/---

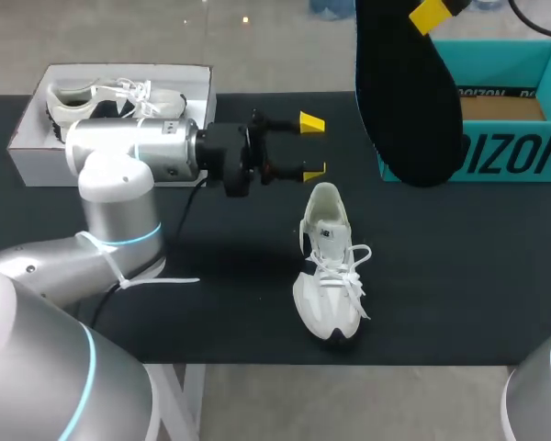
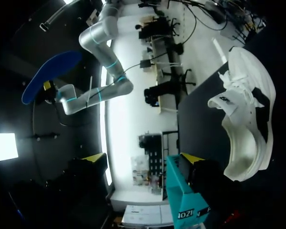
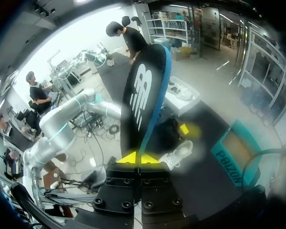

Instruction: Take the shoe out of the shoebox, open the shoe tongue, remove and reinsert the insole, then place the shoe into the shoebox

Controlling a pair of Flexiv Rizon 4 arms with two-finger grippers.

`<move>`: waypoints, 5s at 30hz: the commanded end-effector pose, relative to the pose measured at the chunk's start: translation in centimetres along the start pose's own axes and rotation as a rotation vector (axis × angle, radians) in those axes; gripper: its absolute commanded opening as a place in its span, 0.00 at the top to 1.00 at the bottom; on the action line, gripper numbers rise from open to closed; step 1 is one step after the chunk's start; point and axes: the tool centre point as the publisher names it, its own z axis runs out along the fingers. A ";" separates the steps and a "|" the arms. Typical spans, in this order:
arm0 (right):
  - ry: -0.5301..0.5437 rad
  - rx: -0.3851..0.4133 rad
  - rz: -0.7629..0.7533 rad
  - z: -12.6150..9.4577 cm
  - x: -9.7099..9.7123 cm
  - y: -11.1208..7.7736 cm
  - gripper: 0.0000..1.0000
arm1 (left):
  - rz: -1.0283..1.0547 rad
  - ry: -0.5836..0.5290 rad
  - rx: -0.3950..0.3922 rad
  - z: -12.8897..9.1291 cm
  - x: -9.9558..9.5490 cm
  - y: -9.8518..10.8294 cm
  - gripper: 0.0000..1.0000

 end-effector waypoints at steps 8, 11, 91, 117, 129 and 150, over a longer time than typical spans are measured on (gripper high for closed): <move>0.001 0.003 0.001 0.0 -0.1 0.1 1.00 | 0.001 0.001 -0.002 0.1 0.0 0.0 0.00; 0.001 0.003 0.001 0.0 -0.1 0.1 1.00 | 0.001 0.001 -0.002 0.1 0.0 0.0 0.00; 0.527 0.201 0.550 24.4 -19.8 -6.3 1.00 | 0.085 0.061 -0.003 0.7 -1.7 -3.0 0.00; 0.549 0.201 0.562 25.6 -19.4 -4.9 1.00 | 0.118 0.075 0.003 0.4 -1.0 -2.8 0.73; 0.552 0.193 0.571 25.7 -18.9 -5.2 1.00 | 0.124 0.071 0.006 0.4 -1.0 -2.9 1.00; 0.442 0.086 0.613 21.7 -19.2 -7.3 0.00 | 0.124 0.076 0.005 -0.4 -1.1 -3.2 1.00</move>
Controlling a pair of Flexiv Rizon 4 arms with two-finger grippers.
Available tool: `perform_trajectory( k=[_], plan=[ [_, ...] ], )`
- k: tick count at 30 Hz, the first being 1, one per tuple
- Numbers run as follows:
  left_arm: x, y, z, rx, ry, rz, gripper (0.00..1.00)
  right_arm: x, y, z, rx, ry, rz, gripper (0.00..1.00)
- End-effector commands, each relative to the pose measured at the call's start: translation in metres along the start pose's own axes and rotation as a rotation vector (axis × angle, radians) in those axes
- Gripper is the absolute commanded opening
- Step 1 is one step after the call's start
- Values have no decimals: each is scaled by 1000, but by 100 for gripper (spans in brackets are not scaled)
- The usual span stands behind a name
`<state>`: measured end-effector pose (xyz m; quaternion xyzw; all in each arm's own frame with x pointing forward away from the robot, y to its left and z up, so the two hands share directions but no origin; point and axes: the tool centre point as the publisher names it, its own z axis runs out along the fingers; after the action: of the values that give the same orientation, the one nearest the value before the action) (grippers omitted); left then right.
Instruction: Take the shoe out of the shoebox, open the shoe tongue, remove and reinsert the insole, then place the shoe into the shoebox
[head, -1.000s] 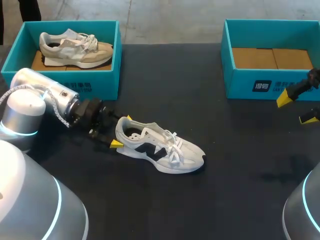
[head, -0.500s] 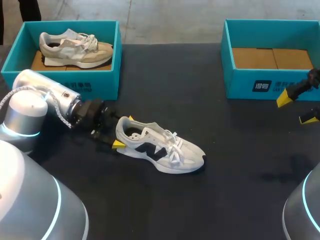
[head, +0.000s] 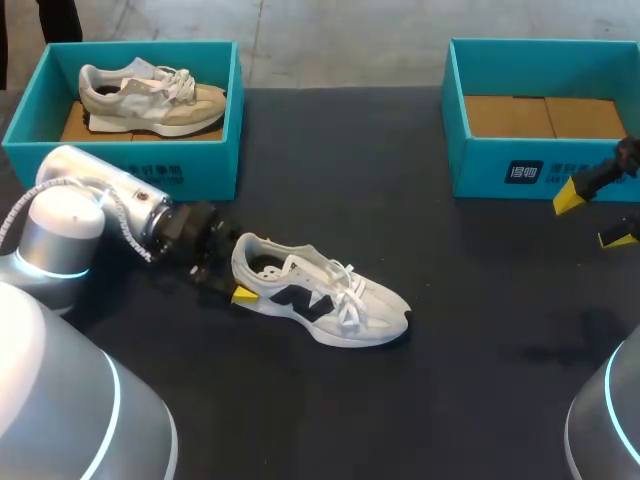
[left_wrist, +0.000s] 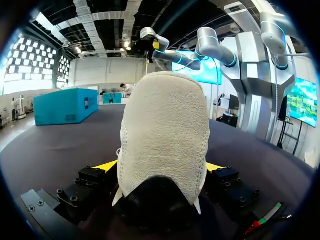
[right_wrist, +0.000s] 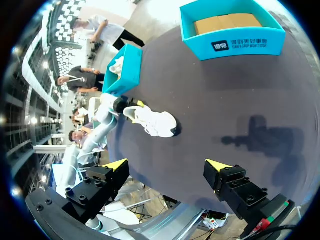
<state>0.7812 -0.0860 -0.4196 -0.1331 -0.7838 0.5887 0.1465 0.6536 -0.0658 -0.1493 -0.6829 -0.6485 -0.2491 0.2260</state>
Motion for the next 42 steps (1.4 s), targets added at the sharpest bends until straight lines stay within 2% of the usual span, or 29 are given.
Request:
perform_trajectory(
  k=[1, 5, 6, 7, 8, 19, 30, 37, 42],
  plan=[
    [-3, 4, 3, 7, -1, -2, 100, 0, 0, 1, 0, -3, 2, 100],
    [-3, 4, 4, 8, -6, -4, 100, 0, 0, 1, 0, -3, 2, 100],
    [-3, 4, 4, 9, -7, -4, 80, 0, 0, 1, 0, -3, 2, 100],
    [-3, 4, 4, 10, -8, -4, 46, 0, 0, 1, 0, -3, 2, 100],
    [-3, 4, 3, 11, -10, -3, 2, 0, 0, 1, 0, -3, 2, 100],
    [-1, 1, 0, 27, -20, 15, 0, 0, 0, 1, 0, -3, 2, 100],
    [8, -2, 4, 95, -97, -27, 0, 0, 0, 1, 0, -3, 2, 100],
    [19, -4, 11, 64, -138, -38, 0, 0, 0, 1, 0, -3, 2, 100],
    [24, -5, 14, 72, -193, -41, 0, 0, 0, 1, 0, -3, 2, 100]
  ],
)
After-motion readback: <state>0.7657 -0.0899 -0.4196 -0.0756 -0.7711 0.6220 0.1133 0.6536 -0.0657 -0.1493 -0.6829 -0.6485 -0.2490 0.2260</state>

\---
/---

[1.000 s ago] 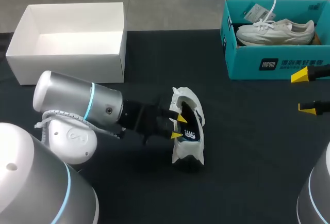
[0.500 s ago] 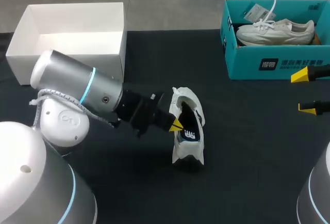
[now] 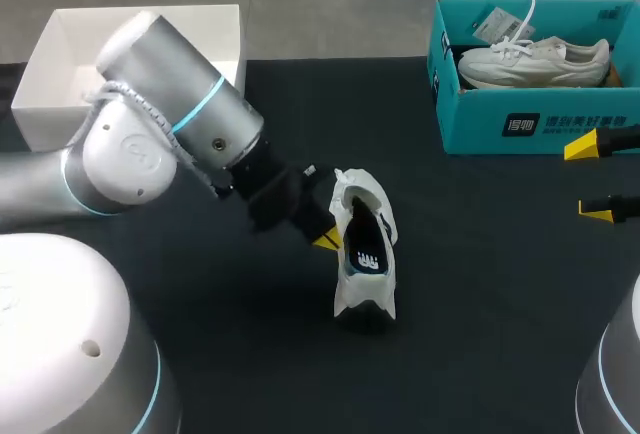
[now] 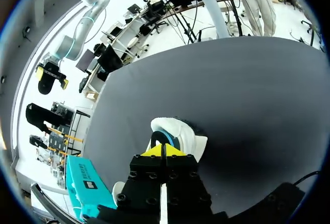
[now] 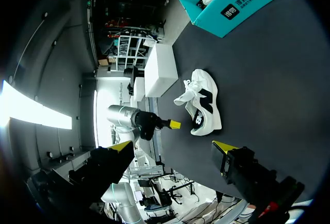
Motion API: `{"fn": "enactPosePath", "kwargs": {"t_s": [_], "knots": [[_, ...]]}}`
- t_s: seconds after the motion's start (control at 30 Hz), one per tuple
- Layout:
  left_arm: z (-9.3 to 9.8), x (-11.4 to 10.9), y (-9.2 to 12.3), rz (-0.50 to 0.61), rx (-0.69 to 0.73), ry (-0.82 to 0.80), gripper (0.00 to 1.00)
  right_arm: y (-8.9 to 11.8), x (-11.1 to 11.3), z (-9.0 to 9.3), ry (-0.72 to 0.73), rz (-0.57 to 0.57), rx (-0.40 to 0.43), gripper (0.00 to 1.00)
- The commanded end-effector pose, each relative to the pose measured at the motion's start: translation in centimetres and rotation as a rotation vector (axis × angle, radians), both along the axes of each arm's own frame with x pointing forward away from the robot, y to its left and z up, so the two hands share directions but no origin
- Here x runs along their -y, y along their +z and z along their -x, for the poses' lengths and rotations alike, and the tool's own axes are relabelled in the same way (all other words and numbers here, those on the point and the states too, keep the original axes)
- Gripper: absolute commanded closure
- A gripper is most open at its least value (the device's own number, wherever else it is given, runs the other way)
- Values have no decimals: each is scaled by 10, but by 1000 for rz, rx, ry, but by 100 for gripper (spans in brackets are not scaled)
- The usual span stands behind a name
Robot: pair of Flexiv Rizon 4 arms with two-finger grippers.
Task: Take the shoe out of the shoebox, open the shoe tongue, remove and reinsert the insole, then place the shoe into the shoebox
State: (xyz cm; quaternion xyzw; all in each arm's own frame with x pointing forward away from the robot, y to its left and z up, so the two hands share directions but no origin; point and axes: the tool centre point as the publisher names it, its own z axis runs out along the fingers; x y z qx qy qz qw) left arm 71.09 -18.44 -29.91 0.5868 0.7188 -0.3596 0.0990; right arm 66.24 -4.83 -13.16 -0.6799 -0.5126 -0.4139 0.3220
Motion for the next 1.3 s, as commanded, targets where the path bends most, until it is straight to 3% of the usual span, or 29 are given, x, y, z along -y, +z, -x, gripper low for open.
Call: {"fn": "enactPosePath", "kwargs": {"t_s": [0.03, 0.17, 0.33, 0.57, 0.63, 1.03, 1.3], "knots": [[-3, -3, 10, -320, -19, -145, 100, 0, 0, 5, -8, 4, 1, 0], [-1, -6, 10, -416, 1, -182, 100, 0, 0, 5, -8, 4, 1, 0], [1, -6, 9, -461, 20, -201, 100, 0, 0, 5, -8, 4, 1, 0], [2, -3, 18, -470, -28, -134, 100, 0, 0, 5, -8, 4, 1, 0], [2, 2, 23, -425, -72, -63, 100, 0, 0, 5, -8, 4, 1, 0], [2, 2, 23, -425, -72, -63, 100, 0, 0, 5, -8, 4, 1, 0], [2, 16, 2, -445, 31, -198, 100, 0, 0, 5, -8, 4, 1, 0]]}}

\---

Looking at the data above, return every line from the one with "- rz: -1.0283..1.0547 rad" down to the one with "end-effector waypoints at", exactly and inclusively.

● Response to this task:
  - rz: -1.0283..1.0547 rad
  - ry: -0.5836..0.5290 rad
  - rx: -0.3950..0.3922 rad
  - z: -12.8897..9.1291 cm
  - x: -9.9558..9.5490 cm
  - y: -9.8518..10.8294 cm
  - gripper: 0.0000..1.0000

 end-effector waypoints at steps 8, 11, 91, 117, 129 and 150, over a longer time than typical spans are measured on (gripper high for closed): <move>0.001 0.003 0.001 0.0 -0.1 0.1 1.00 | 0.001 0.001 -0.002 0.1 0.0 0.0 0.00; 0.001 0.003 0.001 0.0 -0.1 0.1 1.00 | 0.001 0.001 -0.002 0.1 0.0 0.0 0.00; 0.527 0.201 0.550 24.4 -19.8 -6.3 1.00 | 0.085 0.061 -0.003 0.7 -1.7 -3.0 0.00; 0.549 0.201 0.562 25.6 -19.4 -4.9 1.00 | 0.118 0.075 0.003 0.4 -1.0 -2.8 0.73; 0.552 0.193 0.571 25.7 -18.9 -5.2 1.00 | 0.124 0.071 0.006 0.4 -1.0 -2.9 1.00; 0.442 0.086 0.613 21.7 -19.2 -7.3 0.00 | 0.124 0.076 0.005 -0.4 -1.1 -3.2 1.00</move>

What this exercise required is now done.